| SOURCE DATA |
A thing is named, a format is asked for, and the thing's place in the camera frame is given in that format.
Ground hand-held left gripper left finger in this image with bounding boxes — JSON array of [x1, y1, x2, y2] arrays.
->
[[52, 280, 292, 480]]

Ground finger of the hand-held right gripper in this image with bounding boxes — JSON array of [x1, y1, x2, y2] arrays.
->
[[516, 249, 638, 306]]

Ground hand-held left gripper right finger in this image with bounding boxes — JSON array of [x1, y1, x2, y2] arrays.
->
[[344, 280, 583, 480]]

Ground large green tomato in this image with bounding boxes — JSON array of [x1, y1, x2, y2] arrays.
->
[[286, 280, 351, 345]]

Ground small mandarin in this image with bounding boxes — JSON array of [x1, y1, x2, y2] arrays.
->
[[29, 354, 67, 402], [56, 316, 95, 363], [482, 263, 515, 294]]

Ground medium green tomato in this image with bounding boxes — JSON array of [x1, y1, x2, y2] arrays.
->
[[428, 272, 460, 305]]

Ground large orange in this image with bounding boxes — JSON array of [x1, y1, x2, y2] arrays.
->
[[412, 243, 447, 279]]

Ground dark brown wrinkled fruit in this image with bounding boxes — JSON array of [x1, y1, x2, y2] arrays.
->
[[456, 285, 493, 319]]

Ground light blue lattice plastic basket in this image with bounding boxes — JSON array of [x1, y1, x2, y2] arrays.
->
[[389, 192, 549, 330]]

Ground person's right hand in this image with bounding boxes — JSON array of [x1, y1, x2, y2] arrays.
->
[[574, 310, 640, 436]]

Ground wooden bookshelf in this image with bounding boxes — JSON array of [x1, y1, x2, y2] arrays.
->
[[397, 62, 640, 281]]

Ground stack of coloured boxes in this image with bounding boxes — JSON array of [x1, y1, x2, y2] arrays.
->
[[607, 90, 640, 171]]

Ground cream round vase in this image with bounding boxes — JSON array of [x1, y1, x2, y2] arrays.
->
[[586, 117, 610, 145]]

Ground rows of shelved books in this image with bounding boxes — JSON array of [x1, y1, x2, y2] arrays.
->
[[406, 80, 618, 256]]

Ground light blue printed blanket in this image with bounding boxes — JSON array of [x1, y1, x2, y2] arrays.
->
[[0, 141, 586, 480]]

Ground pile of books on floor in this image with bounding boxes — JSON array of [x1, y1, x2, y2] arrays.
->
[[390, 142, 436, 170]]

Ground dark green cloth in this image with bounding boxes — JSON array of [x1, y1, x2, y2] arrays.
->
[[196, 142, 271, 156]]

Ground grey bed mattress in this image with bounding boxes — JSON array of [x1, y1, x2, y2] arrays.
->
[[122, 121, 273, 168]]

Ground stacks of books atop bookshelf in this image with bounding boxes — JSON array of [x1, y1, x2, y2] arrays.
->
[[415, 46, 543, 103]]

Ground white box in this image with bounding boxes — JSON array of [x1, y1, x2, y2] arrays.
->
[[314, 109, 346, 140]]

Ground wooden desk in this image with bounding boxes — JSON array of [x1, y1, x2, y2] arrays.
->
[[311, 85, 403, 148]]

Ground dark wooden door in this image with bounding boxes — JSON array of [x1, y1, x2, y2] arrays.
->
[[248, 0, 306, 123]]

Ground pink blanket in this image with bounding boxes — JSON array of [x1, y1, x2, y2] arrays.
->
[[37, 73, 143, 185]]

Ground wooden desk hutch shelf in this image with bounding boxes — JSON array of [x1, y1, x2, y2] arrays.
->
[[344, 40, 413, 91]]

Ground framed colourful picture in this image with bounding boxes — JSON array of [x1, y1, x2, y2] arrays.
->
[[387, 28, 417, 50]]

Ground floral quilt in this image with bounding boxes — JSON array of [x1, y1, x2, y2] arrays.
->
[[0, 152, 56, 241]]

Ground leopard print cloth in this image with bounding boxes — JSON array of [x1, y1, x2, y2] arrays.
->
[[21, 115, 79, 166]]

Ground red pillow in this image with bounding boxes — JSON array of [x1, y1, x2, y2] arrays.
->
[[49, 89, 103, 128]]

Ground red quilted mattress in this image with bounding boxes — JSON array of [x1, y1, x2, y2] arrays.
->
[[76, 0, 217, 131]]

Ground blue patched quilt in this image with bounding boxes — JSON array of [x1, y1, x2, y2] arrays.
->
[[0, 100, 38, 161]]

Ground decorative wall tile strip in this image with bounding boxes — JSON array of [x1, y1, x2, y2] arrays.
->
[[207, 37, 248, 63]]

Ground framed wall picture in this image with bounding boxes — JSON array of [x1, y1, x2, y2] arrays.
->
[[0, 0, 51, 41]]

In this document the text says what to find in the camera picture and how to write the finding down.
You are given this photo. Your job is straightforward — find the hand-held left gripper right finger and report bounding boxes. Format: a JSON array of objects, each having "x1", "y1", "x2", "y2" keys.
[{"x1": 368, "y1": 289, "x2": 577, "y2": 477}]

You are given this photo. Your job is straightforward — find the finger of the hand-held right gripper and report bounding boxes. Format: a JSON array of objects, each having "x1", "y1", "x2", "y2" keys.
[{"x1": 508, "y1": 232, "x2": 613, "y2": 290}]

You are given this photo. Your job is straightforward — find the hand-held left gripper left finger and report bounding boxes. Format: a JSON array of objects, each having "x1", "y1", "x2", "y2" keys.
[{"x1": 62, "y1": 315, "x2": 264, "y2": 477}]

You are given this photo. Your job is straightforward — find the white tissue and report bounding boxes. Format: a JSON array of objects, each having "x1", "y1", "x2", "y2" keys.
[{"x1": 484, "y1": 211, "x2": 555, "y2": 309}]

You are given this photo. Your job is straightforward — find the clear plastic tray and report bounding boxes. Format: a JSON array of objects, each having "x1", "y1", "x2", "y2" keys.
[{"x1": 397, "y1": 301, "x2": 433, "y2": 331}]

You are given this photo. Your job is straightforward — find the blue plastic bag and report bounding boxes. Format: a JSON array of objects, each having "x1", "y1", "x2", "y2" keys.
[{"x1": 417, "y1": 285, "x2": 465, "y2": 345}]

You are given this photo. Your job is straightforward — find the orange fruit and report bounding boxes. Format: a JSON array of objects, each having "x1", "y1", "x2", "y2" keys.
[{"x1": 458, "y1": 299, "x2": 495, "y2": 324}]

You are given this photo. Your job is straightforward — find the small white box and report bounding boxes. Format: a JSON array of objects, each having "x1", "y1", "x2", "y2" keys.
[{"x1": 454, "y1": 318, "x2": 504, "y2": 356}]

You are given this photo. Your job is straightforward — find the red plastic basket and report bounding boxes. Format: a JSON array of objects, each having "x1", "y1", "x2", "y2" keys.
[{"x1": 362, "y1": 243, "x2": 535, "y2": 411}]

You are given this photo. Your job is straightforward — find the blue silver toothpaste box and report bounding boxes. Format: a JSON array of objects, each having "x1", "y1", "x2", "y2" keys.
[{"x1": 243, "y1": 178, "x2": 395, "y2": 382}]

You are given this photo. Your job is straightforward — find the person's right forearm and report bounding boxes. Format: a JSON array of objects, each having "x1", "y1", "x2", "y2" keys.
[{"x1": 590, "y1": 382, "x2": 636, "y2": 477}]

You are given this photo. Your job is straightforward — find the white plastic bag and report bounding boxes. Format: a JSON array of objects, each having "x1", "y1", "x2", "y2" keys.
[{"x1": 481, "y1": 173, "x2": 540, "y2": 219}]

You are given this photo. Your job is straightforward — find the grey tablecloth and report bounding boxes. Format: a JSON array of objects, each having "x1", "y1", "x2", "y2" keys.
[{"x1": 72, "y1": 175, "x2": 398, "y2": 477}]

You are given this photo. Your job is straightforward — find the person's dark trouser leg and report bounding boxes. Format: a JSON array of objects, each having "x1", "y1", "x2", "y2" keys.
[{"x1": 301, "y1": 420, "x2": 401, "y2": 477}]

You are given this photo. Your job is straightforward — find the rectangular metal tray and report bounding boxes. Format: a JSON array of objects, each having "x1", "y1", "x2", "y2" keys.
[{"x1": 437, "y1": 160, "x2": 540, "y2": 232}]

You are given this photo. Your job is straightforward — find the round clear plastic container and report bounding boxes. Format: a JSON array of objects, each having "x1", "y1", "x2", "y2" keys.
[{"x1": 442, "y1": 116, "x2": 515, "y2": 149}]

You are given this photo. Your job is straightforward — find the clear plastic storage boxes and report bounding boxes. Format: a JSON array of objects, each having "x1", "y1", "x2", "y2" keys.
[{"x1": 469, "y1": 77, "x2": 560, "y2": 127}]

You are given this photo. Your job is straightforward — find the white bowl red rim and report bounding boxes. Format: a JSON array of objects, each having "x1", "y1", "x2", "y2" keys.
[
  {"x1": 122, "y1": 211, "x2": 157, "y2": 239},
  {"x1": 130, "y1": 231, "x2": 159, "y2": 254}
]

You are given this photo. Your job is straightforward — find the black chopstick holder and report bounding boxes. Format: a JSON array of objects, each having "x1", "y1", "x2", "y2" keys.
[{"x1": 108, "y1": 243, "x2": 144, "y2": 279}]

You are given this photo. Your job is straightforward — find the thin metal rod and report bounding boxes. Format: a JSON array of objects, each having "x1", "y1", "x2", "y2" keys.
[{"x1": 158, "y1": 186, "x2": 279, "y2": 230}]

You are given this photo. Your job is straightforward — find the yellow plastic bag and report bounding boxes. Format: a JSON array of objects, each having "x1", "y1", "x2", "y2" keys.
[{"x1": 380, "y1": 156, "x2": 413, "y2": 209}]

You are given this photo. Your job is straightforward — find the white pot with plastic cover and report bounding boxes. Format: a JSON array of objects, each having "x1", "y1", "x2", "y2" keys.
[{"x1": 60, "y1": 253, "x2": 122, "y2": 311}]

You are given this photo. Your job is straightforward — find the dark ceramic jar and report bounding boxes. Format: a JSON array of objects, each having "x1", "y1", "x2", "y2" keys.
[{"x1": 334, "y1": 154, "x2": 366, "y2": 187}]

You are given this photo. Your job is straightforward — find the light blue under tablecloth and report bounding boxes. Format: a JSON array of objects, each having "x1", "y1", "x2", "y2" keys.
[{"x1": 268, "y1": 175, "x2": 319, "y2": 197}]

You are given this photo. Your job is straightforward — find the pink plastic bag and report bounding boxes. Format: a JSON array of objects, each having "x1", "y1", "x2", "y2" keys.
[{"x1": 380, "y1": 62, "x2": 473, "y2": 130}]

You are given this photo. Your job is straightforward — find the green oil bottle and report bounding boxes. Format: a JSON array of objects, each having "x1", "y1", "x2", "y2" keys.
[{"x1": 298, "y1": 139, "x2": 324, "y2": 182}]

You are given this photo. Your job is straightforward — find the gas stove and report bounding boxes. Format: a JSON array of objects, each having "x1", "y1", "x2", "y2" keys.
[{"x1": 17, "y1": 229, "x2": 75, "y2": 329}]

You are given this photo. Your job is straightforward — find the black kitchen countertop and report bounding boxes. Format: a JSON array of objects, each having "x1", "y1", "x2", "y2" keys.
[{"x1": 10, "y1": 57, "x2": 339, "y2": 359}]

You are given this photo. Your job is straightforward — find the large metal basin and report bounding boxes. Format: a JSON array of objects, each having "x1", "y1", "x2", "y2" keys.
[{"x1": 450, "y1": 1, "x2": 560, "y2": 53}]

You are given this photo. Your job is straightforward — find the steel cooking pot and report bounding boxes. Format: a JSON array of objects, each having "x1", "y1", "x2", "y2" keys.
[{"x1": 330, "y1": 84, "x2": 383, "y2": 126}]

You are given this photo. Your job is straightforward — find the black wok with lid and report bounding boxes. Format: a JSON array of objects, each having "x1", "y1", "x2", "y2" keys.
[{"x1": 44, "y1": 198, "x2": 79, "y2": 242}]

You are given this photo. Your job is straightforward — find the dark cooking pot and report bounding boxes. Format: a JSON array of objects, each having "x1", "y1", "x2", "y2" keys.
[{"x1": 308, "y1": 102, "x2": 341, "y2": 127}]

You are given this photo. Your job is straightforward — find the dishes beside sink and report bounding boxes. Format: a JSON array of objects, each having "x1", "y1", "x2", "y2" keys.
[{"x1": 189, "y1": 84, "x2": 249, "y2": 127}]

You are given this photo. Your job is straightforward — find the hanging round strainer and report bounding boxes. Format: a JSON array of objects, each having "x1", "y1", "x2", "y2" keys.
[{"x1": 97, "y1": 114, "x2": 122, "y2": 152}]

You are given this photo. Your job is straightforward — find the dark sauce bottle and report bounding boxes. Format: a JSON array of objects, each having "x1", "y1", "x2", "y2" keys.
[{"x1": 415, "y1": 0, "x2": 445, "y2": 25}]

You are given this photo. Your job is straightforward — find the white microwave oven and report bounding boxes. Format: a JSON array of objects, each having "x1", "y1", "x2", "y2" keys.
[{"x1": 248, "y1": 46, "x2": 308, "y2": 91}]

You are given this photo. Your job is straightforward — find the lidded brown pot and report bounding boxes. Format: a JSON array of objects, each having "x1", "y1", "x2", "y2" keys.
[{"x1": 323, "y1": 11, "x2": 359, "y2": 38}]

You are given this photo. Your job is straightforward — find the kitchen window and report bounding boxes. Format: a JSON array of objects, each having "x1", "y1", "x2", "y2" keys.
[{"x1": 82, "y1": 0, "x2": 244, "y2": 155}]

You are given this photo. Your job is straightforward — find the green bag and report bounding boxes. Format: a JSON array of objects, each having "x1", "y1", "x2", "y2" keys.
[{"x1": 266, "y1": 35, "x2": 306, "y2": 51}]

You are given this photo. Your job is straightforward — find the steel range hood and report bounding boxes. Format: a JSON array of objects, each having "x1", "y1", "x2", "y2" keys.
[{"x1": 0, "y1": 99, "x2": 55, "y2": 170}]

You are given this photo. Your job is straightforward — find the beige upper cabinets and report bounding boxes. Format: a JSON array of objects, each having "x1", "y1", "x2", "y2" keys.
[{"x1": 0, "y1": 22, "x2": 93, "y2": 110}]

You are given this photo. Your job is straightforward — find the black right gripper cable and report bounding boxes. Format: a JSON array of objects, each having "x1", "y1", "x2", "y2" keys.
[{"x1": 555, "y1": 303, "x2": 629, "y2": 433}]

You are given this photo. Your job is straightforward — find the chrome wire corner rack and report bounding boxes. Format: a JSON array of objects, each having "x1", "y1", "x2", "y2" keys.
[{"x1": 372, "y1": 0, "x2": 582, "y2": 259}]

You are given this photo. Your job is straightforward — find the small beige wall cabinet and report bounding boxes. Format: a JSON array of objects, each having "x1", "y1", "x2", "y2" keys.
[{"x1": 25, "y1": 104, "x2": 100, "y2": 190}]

| EXERCISE DIRECTIONS |
Scan the material for the string "mattress". Copy each line where it appears.

| SOLUTION TO THIS TASK |
Ground grey bed mattress in this image with bounding boxes — JSON array of [x1, y1, x2, y2] arrays.
Ground red quilted mattress in this image with bounding boxes — JSON array of [x1, y1, x2, y2] arrays.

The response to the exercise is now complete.